[Assignment]:
The answer is to be an exact copy of the lines below running from the line with "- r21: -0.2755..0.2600" down to the line with "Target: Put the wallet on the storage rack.", both ends included, and nothing more.
+ + + + + + +
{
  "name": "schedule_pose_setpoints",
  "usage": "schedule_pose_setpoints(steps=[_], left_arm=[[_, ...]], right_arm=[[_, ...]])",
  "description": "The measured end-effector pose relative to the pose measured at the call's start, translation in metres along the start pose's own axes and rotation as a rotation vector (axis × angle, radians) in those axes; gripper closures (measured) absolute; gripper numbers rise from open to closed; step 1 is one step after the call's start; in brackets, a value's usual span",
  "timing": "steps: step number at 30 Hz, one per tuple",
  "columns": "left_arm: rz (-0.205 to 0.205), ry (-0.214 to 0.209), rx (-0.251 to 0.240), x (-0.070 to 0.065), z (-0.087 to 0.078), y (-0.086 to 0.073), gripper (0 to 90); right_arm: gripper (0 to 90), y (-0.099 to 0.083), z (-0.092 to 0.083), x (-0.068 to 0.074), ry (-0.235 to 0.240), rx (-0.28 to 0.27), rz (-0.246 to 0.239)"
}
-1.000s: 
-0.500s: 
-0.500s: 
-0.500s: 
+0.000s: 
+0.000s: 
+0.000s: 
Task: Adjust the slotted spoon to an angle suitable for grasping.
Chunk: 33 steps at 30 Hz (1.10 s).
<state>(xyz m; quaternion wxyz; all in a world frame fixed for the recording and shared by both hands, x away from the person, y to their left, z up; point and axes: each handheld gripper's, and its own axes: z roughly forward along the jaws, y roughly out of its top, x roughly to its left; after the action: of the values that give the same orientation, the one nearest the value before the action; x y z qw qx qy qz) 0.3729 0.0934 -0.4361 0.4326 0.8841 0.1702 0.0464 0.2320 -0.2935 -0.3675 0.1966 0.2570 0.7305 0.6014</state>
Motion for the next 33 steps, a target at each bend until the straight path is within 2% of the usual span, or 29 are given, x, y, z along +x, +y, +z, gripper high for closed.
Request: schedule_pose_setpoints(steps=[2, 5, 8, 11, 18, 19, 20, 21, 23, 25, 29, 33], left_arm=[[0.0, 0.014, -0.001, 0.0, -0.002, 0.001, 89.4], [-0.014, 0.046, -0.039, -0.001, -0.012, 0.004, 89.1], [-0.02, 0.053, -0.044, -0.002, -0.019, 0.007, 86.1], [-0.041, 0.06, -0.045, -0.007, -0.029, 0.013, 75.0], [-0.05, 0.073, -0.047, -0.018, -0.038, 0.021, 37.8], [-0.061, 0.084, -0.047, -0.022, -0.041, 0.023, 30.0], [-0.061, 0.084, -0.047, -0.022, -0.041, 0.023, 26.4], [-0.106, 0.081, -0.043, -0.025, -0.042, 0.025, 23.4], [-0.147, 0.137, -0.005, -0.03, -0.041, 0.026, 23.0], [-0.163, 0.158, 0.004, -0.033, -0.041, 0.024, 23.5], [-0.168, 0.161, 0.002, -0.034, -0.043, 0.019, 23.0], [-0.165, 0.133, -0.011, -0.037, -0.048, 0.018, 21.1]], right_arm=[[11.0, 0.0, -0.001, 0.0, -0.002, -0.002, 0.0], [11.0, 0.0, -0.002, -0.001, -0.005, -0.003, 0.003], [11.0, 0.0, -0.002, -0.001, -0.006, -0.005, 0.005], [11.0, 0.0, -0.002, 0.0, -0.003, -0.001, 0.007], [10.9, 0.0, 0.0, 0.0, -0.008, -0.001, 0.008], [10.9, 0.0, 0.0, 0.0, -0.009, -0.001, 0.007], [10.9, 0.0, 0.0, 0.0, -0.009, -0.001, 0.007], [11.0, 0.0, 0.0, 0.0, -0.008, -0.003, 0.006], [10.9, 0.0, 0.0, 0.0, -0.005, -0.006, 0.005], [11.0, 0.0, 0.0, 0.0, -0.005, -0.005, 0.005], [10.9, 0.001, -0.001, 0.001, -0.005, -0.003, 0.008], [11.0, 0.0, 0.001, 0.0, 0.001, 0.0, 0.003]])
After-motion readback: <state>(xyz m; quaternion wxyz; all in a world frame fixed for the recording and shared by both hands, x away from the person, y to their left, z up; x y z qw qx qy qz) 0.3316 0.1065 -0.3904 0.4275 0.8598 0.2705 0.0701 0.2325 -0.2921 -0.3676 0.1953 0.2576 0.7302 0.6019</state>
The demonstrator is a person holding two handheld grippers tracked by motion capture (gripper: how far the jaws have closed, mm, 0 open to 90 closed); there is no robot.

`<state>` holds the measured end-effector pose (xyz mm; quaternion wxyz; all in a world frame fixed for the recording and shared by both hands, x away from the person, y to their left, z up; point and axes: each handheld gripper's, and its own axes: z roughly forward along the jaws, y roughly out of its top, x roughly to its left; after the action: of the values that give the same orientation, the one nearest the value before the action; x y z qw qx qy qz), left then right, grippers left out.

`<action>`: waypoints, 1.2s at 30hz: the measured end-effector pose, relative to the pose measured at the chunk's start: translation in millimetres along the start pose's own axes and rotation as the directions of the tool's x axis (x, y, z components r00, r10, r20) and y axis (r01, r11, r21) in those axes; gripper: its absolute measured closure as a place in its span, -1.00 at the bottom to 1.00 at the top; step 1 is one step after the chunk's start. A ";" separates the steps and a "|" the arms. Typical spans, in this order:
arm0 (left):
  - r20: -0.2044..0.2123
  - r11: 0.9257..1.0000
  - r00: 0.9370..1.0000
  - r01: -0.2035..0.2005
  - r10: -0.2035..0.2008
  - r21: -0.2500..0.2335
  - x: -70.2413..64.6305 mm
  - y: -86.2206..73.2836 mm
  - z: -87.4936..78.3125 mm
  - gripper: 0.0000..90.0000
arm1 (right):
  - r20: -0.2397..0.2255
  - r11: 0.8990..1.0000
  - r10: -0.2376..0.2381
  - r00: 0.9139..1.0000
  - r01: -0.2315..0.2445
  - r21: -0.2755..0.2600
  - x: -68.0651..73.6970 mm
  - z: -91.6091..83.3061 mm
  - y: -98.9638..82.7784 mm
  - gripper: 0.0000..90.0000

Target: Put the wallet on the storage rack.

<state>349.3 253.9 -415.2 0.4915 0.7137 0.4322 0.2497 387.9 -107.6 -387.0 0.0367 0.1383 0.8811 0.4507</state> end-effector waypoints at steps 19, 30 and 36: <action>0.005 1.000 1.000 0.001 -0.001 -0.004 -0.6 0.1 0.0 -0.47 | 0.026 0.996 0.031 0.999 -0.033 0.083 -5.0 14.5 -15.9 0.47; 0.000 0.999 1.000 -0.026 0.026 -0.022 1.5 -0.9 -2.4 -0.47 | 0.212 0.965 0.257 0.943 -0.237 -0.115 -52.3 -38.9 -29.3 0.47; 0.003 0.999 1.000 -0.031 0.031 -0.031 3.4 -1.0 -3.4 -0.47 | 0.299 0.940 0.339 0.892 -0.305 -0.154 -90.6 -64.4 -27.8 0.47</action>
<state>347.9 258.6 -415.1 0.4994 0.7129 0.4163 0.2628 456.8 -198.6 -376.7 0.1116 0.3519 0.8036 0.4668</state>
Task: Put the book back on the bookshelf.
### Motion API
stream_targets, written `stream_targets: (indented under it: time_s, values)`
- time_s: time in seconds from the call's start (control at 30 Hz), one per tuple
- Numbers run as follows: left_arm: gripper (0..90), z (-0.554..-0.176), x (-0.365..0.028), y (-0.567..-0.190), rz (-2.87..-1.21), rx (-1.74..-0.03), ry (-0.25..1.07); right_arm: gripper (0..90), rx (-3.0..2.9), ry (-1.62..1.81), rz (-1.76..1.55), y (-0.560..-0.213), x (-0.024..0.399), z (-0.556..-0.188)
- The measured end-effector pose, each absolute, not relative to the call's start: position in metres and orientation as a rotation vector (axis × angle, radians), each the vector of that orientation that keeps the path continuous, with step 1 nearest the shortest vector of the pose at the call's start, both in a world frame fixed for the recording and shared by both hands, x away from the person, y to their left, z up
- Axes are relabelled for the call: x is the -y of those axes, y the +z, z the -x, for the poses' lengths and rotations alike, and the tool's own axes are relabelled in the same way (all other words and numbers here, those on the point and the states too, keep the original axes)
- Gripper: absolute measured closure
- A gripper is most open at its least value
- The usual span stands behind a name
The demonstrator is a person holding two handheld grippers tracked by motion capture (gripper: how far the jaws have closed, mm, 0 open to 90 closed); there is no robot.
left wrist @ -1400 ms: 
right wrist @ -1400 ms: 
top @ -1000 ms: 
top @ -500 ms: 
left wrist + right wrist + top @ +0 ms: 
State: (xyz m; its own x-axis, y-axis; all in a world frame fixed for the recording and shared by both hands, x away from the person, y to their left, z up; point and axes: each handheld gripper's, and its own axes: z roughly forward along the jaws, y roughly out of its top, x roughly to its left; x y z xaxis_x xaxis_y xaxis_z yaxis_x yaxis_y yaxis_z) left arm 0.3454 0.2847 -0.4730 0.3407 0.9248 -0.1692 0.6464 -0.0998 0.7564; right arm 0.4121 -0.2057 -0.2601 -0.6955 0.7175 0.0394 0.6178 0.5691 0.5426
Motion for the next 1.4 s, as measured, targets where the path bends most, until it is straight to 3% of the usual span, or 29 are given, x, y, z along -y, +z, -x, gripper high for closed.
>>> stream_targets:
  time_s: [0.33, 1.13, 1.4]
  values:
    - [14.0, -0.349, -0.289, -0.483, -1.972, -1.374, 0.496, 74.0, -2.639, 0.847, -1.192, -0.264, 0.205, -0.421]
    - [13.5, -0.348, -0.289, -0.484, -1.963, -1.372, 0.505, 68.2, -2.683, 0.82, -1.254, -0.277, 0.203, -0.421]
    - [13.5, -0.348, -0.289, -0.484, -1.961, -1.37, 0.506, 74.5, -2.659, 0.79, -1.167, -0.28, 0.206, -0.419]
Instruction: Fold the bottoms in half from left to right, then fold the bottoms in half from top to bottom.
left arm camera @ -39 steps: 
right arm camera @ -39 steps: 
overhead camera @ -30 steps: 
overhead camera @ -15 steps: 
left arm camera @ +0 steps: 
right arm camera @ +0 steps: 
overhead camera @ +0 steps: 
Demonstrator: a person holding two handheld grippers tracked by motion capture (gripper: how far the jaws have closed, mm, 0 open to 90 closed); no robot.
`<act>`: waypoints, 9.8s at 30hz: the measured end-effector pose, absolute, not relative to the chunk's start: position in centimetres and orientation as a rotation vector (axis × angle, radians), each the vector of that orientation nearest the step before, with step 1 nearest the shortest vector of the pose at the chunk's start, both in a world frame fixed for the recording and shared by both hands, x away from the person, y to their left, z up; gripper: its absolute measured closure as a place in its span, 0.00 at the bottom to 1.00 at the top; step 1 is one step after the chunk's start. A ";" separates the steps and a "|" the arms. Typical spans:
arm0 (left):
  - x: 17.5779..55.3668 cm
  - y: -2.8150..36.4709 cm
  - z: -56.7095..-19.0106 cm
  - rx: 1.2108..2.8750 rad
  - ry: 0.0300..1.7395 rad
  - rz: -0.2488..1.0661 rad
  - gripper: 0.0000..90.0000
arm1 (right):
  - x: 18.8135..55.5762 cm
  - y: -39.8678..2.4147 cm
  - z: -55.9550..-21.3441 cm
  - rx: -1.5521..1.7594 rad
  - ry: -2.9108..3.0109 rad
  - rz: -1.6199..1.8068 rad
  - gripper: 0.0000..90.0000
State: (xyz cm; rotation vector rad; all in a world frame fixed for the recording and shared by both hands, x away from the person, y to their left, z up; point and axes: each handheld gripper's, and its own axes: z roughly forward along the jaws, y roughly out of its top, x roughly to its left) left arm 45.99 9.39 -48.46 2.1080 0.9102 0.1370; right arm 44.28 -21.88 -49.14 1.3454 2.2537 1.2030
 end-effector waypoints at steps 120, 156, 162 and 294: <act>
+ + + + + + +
[Answer below]:
  - r21: -0.2755..0.2600
  - x: -68.0651..73.6970 mm
  - z: -91.6091..83.3061 mm
  - y: -98.9638..82.7784 mm
  - gripper: 0.0000..90.0000

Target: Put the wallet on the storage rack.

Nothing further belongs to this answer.